Comme les mathématiciens étudient les vagues depuis plus de cent cinquante ans, on pourrait naturellement penser que les vagues ont dévoilé toutes leurs facettes. Il n'en est rien. Les vagues opposent de la résistance ! Le problème mathématique est simple à formuler : comment évolue la surface de l'eau dans le temps et dans l'espace sous l'action de divers phénomènes tels que le vent, un navire en marche, l'impact d'une masse de débris, les variations de la bathymétrie ?

 
Tsunami. Reproduction du déclenchement du tsunami de 1946 au large des îles aléoutiennes (Alaska). Un glissement de terrain sous-marin s'est produit au niveau de la bosse jaune et a engendré deux vagues : la jaune qui se dirige à droite vers la côte et la rouge qui se dirige à gauche vers l'océan Pacifique et qui a atteint les îles d'Hawaii. Les échelles sont en kilomètres.

D.R.


Prenons par exemple le cas des tsunamis qui sont parfois déclenchés par des glissements de terrain sous-marins suite à un séisme. L'un des enjeux est de pouvoir déduire la déformation initiale de la surface de l'eau provoquée par le glissement de terrain, et de calculer ensuite sa propagation. Alors que la phase de propagation peut être décrite de façon satisfaisante par des modèles simplifiés, la phase de déclenchement nécessite l'utilisation des équations complètes de la mécanique des fluides en présence de surface libre (équations d'Euler). Or, l'intégration numérique de ces équations en trois dimensions spatiales constitue un véritable défi, et ce n'est que récemment que l'on a pu reconstituer par exemple le déclenchement des tsunamis d'Alaska (1946) et de Papouasie-Nouvelle Guinée (1998).

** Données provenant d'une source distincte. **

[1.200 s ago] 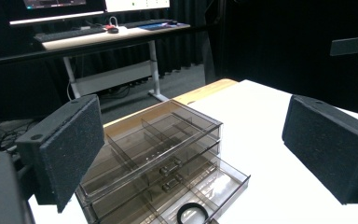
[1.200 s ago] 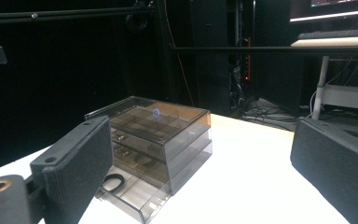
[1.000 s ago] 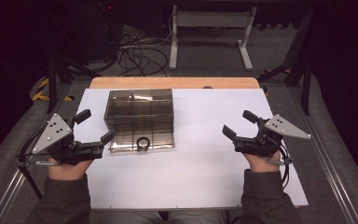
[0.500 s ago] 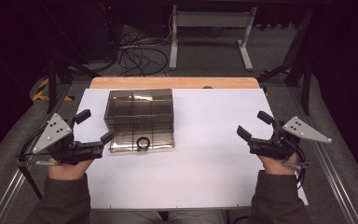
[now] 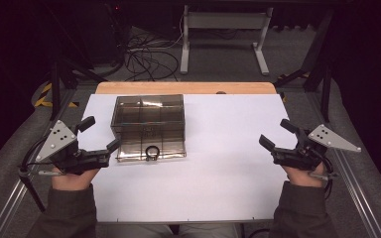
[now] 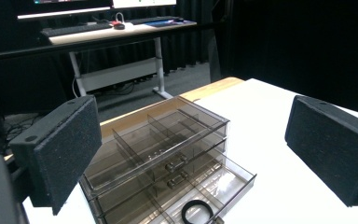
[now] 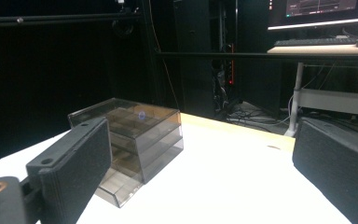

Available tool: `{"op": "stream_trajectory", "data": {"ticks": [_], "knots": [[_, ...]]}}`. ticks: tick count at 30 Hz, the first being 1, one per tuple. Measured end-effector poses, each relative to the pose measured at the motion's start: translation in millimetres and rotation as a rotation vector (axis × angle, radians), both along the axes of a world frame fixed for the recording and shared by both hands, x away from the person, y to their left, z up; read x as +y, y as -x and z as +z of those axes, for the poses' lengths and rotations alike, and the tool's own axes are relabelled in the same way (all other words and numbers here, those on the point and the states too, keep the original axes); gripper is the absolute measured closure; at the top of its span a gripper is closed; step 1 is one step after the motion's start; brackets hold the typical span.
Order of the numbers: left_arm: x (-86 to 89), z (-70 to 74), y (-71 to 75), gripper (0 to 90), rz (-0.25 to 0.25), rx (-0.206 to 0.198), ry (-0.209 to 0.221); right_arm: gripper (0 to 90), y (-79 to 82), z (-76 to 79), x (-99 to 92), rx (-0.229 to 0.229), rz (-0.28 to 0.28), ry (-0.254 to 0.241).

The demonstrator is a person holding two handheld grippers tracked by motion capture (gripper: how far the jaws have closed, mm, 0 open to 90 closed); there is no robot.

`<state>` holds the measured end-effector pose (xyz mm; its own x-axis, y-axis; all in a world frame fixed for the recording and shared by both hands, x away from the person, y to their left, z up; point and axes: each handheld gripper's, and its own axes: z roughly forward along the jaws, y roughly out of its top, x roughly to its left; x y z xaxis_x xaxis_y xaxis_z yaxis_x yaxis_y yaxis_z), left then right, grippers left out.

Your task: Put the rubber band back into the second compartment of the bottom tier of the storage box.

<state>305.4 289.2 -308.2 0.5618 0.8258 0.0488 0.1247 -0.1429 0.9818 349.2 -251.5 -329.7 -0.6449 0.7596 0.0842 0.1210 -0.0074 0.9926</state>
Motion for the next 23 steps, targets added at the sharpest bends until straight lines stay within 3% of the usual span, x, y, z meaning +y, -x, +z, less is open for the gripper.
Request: {"op": "stream_trajectory", "data": {"ticks": [23], "knots": [[4.1, 3.9, 2.8, 4.7, 0.0, -0.011, 0.004, 4.6, -2.2, -1.5, 5.1, 0.002, 0.002, 0.014]]}}
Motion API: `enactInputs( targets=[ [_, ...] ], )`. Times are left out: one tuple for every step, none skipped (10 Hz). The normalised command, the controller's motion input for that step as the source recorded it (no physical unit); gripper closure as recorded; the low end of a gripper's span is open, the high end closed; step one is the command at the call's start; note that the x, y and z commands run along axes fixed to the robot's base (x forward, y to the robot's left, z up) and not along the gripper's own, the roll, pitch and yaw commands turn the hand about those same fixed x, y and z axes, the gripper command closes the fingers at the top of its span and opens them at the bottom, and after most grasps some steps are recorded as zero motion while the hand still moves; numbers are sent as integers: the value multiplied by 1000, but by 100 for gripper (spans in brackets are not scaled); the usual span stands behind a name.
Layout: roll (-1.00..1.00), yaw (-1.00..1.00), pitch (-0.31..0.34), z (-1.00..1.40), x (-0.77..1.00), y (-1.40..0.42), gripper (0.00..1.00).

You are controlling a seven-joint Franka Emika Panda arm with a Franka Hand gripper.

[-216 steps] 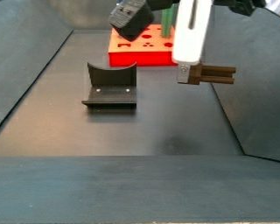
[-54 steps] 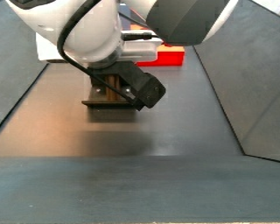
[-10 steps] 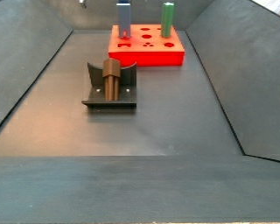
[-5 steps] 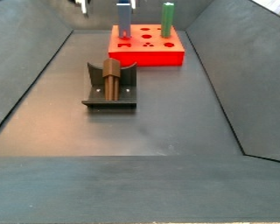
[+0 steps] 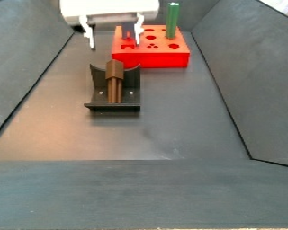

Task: Pick up the 3 prong object. Move up. Rotate the 3 prong object. Place the 3 prong object on the fixture. Regrasp the 3 prong object. Move to above the board. Insert the 3 prong object.
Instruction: Regrasp the 3 prong object.

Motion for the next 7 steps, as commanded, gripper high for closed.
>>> enactInputs(
  targets=[
    [62,-30,-132,-1000,94,40,0],
    [63,-56,-99,-1000,103,39,0],
    [62,-66,-72,-911,101,29,0],
    [57,-69,-34,-709,90,14,0],
    [58,-65,-15,-612,84,14,0],
    [51,-40,16,-378,72,9,0],
    [51,-27,22,-283,69,6,0]
  ],
)
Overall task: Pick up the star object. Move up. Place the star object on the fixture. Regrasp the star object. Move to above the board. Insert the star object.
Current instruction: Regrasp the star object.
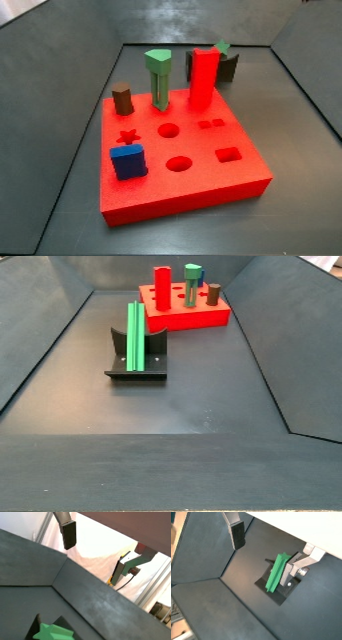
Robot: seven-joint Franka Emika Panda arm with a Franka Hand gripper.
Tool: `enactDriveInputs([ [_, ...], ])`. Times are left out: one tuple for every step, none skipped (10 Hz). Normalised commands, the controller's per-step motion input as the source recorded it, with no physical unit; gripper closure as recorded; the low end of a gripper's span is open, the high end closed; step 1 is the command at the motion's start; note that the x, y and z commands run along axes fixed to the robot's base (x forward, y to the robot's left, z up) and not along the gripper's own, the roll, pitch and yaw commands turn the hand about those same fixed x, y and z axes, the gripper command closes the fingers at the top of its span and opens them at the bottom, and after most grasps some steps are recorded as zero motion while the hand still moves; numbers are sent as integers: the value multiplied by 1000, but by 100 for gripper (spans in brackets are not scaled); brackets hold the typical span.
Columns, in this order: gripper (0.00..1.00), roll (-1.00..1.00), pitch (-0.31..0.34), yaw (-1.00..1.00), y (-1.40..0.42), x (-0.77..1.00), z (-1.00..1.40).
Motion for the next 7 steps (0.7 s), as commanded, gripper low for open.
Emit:
enactDriveInputs([
  [0,358,128,229,-52,111,-10],
  [0,229,79,229,-38,98,0],
  [0,193,41,223,-43,88,-5],
  [0,175,12,203,-51,88,-13],
  [0,261,7,219,44,35,-1000],
  [0,254,-15,176,44,42,-1000],
  [0,235,-34,155,40,46,-1000],
])
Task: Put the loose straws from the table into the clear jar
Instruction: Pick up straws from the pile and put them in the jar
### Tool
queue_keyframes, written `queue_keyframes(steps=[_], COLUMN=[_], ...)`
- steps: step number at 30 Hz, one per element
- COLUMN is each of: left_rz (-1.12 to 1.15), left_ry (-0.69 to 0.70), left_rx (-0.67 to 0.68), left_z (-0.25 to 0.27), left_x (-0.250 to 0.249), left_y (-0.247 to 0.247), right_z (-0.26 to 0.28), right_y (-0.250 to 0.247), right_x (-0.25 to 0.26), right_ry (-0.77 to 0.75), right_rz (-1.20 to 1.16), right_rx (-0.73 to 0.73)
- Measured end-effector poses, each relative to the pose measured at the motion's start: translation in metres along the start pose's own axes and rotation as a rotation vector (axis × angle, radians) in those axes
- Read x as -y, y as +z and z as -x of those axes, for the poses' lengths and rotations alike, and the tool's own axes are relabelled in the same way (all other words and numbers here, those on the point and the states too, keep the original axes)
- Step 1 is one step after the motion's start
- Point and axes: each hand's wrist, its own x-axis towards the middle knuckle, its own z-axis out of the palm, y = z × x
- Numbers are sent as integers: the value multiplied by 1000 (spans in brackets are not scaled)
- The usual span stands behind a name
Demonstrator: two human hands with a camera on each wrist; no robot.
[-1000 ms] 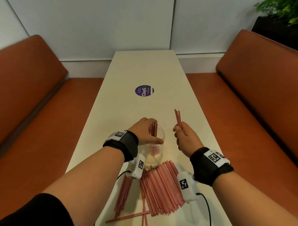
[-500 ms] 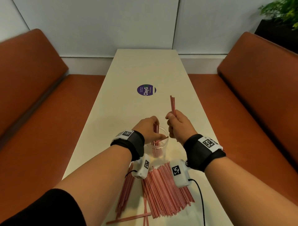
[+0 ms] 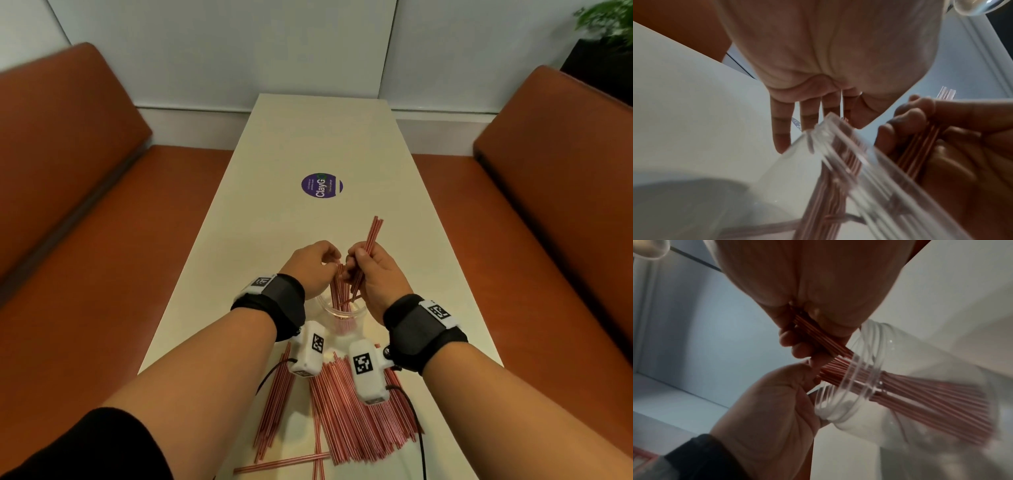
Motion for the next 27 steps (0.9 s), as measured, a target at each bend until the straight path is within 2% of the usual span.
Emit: queue_keyframes(steps=[6,9,11,12,15,17,19,25,27], left_rz=[142,154,123,109,81,68,66,-53,-117], left_ry=[0,-10,-24,-27,6,16,15,-57,-98], left_rx=[-64,-66,-20,10,56,58,65,93,65], left_z=[18,45,59,63,66,65,62,73,77], left_x=[10,22,31,33,32,31,34,33,36], left_y=[-8,-7,1,5,16,18,20,17,8], right_z=[3,9,15,19,26,25,23,33,33], right_y=[-5,-20,-33,-37,-34,-29,-27,-30,-40], right_x=[2,6,1,-5,-27,-36,-39,-35,-31], right_ry=[-92,-214,-178,-123,5,-10,-38,-39,-47], right_rz=[137,267,430,521,678,707,697,714,679], right_rx=[36,-100,-180,-162,36,62,18,20,-42])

Passons maintenant à une autre facette des vagues, leur déferlement sous l'effet de la remontée des fonds. Alors que les surfeurs sont à la recherche de la vague déferlante parfaite, le mathématicien essaie d'en reproduire numériquement la géométrie et de calculer le champ des vitesses et des accélérations au sein de la déferlante.

 
Formation d'une vague déferlante. Profil d'une vague qui a commencé à déferler. Le déferlement est produit par une remontée du fond qui n'est pas uniforme le long de la ligne des crêtes.

D.R.


On arrive maintenant à décrire la formation de tout un rouleau : une partie de la crête se détache localement en un jet, se retourne sur elle-même, plonge en entraînant avec elle toute la ligne des crêtes et forme un véritable tuyau. À ce moment-là, les calculs ne convergent plus car la surface de l'eau devient un mélange d'eau et d'air. Il faut alors utiliser les équations des fluides diphasiques. Le développement d'un code de calcul diphasique est à l'étude.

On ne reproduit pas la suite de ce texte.